MANY DEPUTIES.

War! War with Moscow!

OTHERS.

Be it so resolved!

On to the votes at once!

SAPIEHA (rises).

Grand marshal, please

To order silence! I desire to speak.

A CROWD OF VOICES.

War! War with Moscow!

SAPIEHA.

Nay, I will be heard.

Ho, marshal, do your duty!

[Great tumult within and outside the hall.

GRAND MARSHAL.

'Tis, you see,

Quite fruitless.

SAPIEHA.

What? The marshal's self suborned?

Is this our Diet, then, no longer free?

Throw down your staff, and bid this brawling cease;

I charge you, on your office, to obey!

[The GRAND MARSHAL casts his baton into the centre

of the hall; the tumult abates.

What whirling thoughts, what mad resolves are these?

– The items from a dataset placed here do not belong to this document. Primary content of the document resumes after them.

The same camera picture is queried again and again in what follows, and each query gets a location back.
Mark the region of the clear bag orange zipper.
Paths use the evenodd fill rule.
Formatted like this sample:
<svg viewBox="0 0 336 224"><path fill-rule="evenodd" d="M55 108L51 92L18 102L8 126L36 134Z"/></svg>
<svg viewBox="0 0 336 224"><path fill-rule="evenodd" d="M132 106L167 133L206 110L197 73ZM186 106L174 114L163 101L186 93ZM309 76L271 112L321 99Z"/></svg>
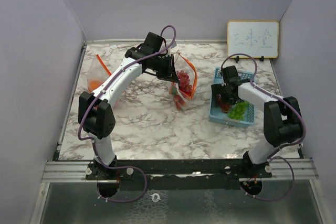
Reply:
<svg viewBox="0 0 336 224"><path fill-rule="evenodd" d="M86 77L88 92L91 93L101 86L115 70L116 68L109 64L107 56L95 54Z"/></svg>

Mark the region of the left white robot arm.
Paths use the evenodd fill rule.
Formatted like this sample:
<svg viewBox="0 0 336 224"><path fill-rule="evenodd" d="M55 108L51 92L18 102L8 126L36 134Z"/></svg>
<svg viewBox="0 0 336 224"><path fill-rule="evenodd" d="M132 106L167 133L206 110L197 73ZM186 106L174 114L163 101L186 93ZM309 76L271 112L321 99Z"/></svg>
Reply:
<svg viewBox="0 0 336 224"><path fill-rule="evenodd" d="M161 35L149 32L142 44L126 51L117 70L103 84L80 95L78 139L92 142L102 178L110 179L116 172L110 136L116 124L112 108L131 82L147 70L159 80L178 82L171 46Z"/></svg>

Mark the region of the green grape bunch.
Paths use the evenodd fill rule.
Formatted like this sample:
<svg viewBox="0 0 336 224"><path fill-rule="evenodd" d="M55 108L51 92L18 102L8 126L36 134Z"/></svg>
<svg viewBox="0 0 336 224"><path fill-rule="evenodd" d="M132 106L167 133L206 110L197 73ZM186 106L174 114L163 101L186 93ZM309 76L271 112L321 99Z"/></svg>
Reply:
<svg viewBox="0 0 336 224"><path fill-rule="evenodd" d="M228 113L228 117L233 120L244 120L244 114L248 107L248 102L243 101L240 103L237 103L234 107L232 107Z"/></svg>

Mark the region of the purple grape bunch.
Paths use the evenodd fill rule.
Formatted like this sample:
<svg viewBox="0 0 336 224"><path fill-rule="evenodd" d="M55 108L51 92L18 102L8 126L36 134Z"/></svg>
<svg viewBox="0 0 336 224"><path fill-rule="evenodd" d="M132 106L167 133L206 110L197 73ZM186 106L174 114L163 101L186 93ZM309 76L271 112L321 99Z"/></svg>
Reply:
<svg viewBox="0 0 336 224"><path fill-rule="evenodd" d="M179 89L183 93L191 96L193 86L192 86L192 83L191 83L191 80L190 80L190 77L189 77L188 73L183 71L183 70L178 71L177 72L177 77L179 79L179 85L178 85Z"/></svg>

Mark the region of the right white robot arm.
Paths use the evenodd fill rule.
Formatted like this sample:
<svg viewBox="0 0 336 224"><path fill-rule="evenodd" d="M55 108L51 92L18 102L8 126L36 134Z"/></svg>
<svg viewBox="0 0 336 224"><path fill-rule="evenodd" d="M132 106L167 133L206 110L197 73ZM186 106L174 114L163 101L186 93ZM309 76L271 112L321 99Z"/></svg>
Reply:
<svg viewBox="0 0 336 224"><path fill-rule="evenodd" d="M211 86L212 97L217 104L233 113L239 120L245 105L253 105L264 114L264 139L243 155L241 171L246 177L254 177L260 165L267 163L282 148L302 140L306 128L299 103L294 97L279 97L254 83L254 77L243 79L235 66L221 68L221 83Z"/></svg>

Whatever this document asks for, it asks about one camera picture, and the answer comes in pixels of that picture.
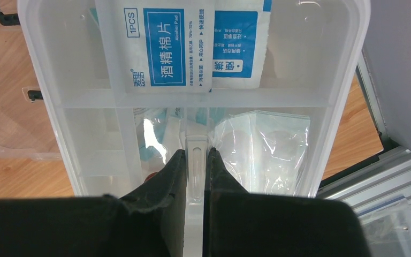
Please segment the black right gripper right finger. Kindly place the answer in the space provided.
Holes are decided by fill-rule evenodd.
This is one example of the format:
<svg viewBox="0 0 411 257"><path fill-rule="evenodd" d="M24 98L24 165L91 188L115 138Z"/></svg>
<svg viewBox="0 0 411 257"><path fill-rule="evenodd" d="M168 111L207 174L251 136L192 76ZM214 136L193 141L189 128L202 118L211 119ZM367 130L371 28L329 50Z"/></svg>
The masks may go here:
<svg viewBox="0 0 411 257"><path fill-rule="evenodd" d="M205 170L203 256L370 256L344 202L248 192L215 148Z"/></svg>

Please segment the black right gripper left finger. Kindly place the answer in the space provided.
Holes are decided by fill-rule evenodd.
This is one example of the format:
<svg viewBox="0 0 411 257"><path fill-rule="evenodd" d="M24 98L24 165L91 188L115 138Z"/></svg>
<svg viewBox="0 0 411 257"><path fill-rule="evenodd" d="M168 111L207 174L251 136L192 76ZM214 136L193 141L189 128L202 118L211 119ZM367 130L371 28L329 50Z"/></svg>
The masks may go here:
<svg viewBox="0 0 411 257"><path fill-rule="evenodd" d="M0 256L182 256L186 153L120 198L0 199Z"/></svg>

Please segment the white gauze pad packet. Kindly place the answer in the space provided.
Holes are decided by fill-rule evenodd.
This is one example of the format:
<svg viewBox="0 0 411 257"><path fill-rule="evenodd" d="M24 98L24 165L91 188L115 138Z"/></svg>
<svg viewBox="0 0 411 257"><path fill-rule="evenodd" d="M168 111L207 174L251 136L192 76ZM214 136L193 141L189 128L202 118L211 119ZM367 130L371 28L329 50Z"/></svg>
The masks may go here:
<svg viewBox="0 0 411 257"><path fill-rule="evenodd" d="M209 133L227 171L250 193L293 195L309 146L310 118L253 110L228 115Z"/></svg>

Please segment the blue edged clear sachet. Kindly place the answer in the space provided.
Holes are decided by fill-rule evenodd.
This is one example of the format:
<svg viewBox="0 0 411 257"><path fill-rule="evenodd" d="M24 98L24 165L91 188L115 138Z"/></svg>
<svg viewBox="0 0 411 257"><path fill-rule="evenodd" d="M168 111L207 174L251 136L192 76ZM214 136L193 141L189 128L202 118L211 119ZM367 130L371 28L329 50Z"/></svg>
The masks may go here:
<svg viewBox="0 0 411 257"><path fill-rule="evenodd" d="M134 108L136 137L142 169L164 166L174 152L185 146L184 122L205 128L225 115L224 108Z"/></svg>

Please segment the clear compartment tray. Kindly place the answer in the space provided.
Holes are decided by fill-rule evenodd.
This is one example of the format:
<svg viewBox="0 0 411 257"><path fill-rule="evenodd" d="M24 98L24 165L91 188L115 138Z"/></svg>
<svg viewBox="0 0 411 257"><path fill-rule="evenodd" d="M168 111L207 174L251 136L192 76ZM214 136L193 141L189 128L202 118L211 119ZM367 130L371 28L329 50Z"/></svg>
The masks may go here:
<svg viewBox="0 0 411 257"><path fill-rule="evenodd" d="M142 169L134 108L224 108L310 118L307 156L291 196L314 197L322 180L370 19L369 1L271 1L260 85L202 93L113 87L96 1L18 1L18 15L75 195L126 195ZM209 133L185 121L184 256L202 254Z"/></svg>

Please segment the clear plastic lid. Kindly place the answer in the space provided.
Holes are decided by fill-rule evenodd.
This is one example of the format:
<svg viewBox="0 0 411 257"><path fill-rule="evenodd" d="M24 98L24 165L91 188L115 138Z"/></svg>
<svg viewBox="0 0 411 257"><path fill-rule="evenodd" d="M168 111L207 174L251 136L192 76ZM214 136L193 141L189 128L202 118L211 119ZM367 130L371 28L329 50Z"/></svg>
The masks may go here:
<svg viewBox="0 0 411 257"><path fill-rule="evenodd" d="M0 158L61 158L16 1L0 1Z"/></svg>

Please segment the blue square alcohol pad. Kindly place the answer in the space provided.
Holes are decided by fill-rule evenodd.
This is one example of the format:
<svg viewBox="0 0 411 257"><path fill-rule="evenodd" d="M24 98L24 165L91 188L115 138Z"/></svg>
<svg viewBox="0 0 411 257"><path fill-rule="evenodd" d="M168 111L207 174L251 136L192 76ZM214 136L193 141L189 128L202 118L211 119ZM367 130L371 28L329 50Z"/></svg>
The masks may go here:
<svg viewBox="0 0 411 257"><path fill-rule="evenodd" d="M96 1L95 8L113 87L211 90L214 1Z"/></svg>

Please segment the small blue white sachet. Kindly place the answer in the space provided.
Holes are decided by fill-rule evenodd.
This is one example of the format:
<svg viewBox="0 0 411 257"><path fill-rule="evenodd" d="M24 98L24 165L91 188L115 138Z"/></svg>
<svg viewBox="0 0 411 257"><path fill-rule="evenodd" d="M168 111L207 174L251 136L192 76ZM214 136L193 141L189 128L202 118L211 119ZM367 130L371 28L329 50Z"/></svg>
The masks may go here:
<svg viewBox="0 0 411 257"><path fill-rule="evenodd" d="M216 1L212 86L260 85L267 53L271 1Z"/></svg>

Stand we not now at peace with Moscow's Czar?

Myself, as your imperial envoy, made

A treaty to endure for twenty years;

I raised this right hand, that you see, aloft

In solemn pledge, within the Kremlin's walls;

And fairly hath the Czar maintained his word.

What is sworn faith? what compacts, treaties, when

A solemn Diet tramples on them all?

DEMETRIUS.

Prince Leo Sapieha! You concluded

A bond of peace, you say, with Moscow's Czar?

That did you not; for I, I am that Czar.

In me is Moscow's majesty; I am

The son of Ivan, and his rightful heir.

Would the Poles treat with Russia for a peace,

Then must they treat with me! Your compact's null,

As being made with one whose's title's null.

ODOWALSKY.

What reck we of your treaty? So we willed

When it was made-our wills are changed to-day.

SAPIEHA.

Is it, then, come to this? If none beside

Will stand for justice, then, at least, will I.

I'll rend the woof of cunning into shreds,

And lay its falsehoods open to the day.

Most reverend primate! art thou, canst thou be

So simple-souled, or canst thou so dissemble?

Are ye so credulous, my lords? My liege,

Art thou so weak? Ye know not-will not know,

Ye are the puppets of the wily Waywode

Of Sendomir, who reared this spurious Czar,

Whose measureless ambition, while we speak,

Clutches in thought the spoils of Moscow's wealth.

Is't left for me to tell you that even now

The league is made and sworn betwixt the twain,-

The pledge the Waywode's youngest daughter's hand?

And shall our great republic blindly rush

Into the perils of an unjust war,

To aggrandize the Waywode, and to crown

His daughter as the empress of the Czar?

There's not a man he has not bribed and bought.

He means to rule the Diet, well I know;

I see his faction rampant in this hall,

And, as 'twere not enough that he controlled

The Seym Walmy by a majority,

He's girt the Diet with three thousand horse,

And all Cracow is swarming like a hive

With his sworn feudal vassals. Even now

They throng the halls and chambers where we sit,

To hold our liberty of speech in awe.

Yet stirs no fear in my undaunted heart;

And while the blood keeps current in my veins,

I will maintain the freedom of my voice!

Let those who think like men come stand by me

Whilst I have life shall no resolve be passed

That is at war with justice and with reason.

'Twas I that ratified the peace with Moscow,

And I will hazard life to see it kept.

ODOWALSKY.

Give him no further hearing! Take the votes!

[The BISHOP OF CRACOW and WILNA rise, and descend

each to his own side, to collect the votes.